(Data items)

▬▬▬▬▬▬

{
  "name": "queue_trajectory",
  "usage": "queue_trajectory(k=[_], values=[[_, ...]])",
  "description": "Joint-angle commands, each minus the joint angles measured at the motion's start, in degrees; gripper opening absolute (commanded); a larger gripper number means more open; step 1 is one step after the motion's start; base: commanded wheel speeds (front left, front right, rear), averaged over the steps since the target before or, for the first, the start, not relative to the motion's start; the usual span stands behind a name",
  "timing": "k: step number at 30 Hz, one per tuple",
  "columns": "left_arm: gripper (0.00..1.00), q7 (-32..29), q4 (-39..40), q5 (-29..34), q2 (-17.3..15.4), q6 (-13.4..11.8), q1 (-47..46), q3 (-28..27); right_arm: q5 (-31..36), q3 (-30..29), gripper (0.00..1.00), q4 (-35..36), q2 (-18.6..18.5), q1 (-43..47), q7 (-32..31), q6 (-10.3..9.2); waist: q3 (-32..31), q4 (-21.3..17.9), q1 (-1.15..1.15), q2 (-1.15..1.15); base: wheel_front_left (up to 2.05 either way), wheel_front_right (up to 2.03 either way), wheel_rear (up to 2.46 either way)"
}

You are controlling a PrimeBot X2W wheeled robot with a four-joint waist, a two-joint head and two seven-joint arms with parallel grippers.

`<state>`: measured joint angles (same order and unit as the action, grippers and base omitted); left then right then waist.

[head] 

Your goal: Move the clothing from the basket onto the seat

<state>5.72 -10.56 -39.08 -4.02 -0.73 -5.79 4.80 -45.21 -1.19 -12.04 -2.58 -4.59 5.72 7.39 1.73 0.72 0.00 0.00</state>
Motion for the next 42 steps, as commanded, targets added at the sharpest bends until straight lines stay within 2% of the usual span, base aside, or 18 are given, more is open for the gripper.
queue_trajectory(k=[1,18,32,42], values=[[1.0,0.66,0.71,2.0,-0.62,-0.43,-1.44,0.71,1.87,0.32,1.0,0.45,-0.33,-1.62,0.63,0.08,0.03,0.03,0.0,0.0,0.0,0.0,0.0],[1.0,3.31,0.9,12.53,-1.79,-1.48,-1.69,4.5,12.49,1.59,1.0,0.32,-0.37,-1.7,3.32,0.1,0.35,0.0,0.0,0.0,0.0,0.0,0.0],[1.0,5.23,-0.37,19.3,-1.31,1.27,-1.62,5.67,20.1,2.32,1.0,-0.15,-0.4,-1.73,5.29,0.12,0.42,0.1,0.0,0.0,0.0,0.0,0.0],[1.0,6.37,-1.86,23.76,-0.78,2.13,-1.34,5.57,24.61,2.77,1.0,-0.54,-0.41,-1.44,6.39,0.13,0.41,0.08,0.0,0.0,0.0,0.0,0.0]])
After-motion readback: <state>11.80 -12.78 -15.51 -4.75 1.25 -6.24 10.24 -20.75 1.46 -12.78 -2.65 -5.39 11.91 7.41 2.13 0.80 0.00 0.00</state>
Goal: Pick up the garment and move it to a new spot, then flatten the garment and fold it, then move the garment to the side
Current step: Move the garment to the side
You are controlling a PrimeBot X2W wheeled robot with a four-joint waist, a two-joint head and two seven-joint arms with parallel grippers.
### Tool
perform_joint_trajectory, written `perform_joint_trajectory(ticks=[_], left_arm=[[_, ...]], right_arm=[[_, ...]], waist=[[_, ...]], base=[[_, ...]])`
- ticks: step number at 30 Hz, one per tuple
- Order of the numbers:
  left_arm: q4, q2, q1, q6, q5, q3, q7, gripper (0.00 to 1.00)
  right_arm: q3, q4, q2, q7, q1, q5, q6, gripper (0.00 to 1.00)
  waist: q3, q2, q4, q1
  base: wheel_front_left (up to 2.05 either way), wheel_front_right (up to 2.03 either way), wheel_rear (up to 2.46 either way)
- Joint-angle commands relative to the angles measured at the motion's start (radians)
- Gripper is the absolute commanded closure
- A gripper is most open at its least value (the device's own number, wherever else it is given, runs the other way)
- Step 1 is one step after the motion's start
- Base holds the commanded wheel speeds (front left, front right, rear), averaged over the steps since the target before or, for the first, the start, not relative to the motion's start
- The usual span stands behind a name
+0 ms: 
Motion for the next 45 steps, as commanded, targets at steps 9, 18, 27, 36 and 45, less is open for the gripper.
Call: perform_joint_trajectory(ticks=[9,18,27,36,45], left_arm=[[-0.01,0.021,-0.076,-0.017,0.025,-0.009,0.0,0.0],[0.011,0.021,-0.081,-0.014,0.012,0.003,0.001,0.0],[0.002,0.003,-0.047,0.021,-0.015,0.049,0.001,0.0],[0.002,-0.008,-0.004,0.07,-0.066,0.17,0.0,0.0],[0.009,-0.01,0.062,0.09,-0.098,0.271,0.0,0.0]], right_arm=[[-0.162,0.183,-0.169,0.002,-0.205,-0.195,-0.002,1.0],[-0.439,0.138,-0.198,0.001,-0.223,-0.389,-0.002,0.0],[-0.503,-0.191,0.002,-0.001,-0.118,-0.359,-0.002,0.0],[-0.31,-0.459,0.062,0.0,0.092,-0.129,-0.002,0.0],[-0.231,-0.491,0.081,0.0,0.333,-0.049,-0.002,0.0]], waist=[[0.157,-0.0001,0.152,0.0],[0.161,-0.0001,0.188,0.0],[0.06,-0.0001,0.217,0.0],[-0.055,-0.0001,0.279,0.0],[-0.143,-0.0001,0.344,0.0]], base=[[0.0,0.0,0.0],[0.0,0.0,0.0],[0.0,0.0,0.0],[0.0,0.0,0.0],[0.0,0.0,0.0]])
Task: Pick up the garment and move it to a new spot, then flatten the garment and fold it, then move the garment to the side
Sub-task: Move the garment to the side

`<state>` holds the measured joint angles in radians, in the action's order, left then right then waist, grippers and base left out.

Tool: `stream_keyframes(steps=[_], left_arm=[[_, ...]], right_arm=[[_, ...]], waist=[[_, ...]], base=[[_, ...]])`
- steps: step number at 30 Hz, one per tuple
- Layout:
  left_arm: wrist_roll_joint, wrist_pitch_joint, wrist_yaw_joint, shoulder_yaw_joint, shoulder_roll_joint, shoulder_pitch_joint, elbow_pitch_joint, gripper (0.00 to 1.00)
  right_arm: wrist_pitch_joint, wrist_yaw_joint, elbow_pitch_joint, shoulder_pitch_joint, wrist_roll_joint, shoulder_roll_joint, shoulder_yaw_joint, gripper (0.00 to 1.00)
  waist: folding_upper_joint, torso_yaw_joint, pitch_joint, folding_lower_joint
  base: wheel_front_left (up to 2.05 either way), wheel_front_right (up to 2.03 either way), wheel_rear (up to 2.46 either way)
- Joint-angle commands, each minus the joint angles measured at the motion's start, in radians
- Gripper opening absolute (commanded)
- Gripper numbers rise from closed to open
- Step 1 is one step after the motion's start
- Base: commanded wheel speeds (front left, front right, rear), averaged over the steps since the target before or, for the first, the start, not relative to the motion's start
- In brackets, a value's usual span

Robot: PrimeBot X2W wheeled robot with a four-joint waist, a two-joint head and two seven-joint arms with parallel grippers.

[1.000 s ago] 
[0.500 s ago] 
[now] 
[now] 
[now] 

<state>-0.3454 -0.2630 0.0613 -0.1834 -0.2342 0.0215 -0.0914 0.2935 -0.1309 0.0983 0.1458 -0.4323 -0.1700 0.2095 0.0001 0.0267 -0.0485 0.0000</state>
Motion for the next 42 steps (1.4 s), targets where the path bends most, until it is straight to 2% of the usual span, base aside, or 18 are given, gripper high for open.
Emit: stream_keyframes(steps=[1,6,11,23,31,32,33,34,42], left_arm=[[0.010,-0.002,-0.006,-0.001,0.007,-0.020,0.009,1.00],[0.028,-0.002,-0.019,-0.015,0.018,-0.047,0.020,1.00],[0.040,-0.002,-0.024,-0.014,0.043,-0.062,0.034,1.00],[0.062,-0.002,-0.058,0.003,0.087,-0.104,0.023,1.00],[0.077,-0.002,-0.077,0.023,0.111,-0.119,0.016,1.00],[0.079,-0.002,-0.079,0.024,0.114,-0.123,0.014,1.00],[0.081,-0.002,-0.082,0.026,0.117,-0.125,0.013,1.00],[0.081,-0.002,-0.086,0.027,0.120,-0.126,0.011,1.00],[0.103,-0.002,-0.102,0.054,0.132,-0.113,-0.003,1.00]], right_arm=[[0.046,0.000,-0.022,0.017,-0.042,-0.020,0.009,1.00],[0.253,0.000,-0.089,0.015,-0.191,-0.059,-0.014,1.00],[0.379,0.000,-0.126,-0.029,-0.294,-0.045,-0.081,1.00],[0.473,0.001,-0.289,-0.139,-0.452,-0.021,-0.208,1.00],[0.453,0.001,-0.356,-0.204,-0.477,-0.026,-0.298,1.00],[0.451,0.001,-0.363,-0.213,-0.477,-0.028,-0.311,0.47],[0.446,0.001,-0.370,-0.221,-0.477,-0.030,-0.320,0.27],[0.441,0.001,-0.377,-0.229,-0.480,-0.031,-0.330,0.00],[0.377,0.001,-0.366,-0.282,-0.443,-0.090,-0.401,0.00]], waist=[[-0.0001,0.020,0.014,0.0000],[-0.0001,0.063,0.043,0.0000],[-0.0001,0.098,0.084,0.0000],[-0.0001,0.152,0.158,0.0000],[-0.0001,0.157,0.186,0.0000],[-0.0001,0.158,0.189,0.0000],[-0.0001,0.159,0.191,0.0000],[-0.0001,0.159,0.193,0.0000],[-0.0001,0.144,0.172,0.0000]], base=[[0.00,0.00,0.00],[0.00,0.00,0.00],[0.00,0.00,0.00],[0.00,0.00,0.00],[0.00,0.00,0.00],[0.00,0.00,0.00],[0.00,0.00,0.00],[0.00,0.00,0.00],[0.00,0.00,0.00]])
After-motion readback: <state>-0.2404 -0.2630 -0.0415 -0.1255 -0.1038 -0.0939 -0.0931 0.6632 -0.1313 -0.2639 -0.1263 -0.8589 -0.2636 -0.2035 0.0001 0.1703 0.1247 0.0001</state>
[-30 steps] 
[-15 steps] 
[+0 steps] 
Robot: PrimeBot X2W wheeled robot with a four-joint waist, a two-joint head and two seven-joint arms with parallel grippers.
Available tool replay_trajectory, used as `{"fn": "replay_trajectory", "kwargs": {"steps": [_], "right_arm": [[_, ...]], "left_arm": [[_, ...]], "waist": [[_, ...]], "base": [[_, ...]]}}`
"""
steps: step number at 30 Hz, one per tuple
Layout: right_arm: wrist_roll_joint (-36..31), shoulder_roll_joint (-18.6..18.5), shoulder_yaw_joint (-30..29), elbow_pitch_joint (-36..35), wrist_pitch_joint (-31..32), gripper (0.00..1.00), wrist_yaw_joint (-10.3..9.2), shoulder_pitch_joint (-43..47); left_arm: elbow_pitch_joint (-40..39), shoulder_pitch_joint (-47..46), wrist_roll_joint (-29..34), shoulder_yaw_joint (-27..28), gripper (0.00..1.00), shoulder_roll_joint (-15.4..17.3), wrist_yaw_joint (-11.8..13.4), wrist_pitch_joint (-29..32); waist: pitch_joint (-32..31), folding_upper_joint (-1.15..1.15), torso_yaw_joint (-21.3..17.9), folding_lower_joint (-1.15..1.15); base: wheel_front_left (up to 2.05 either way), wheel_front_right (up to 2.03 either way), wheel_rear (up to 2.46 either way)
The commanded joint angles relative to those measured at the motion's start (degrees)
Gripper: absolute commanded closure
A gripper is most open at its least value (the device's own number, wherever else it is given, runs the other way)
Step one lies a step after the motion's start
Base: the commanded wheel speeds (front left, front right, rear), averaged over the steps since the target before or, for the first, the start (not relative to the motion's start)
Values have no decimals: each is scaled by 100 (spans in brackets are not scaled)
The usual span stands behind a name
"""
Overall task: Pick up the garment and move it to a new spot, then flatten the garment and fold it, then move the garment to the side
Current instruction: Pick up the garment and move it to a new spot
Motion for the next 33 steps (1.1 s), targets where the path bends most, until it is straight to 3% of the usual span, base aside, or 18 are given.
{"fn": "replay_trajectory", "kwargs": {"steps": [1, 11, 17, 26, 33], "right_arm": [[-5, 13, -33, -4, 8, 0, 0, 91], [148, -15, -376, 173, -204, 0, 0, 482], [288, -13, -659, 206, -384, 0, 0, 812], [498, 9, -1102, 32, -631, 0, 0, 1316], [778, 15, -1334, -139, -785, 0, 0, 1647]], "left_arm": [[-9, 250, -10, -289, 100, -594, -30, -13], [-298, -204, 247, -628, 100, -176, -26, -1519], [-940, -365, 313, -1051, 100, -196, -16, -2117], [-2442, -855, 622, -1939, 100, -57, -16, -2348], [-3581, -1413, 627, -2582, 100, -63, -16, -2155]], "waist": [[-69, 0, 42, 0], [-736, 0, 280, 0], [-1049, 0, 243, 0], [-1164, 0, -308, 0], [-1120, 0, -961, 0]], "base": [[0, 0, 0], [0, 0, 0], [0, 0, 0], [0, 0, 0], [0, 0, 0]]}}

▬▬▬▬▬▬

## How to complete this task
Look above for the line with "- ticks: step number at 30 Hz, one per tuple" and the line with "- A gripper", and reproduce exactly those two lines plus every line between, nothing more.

## Answer space
- ticks: step number at 30 Hz, one per tuple
- Order of the numbers:
  left_arm: q4, q2, q1, q6, q5, q3, q7, gripper (0.00 to 1.00)
  right_arm: q3, q4, q2, q7, q1, q5, q6, gripper (0.00 to 1.00)
  waist: q3, q2, q4, q1
  base: wheel_front_left (up to 2.05 either way), wheel_front_right (up to 2.03 either way), wheel_rear (up to 2.46 either way)
- Joint-angle commands relative to the angles measured at the motion's start (radians)
- Gripper is the absolute commanded closure
- A gripper is most open at its least value (the device's own number, wherever else it is given, runs the other way)

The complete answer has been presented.